To do :: Only those lines from the one with "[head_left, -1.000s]" through the last line of the material below should be output, each exactly as it appears.

Raw data ::

-----

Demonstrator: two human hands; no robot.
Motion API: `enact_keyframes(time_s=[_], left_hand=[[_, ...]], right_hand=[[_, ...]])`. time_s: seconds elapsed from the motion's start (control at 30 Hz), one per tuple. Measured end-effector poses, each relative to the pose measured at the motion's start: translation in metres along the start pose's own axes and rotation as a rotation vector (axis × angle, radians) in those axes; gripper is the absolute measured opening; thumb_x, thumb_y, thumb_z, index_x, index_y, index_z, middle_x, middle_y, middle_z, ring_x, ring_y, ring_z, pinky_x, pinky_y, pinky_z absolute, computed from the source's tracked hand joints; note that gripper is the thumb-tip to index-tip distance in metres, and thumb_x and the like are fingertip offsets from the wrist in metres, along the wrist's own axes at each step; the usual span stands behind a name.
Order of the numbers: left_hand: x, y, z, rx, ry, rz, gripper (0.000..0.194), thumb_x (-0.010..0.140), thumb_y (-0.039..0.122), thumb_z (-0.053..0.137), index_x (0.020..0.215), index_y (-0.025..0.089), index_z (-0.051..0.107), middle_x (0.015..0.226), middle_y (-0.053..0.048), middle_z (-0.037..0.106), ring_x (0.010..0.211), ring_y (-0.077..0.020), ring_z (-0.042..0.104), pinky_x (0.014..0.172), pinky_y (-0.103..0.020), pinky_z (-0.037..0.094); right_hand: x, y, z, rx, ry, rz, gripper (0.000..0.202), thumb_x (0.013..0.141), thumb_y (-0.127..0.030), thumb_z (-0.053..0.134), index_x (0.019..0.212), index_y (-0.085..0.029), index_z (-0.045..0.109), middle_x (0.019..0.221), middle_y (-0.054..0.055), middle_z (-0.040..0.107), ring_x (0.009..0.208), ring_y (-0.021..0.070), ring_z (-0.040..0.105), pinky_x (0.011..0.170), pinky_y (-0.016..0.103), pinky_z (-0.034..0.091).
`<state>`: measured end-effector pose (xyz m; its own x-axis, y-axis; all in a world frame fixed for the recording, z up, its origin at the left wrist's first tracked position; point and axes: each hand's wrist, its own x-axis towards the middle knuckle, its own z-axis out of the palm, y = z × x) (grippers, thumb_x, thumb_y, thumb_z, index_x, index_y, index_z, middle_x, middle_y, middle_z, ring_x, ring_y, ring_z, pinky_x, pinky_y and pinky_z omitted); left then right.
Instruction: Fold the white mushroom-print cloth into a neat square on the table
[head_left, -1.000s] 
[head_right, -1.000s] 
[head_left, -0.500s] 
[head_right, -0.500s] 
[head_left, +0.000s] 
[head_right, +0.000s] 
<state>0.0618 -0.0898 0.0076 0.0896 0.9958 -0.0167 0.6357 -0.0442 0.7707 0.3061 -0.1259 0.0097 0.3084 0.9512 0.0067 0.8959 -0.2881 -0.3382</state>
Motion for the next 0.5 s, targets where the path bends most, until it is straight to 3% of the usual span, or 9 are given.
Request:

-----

Finished exercise ::
[head_left, -1.000s] 
[head_right, -1.000s] 
[head_left, -0.500s] 
[head_right, -0.500s] 
[head_left, +0.000s] 
[head_right, +0.000s] 
<state>0.0618 -0.0898 0.0076 0.0896 0.9958 -0.0167 0.6357 -0.0442 0.7707 0.3061 -0.1259 0.0097 0.3084 0.9512 0.0067 0.8959 -0.2881 -0.3382</state>
Motion for the next 0.5 s, targets where the path bends most, until it is straight to 3% of the usual span, or 9 are given.
Request:

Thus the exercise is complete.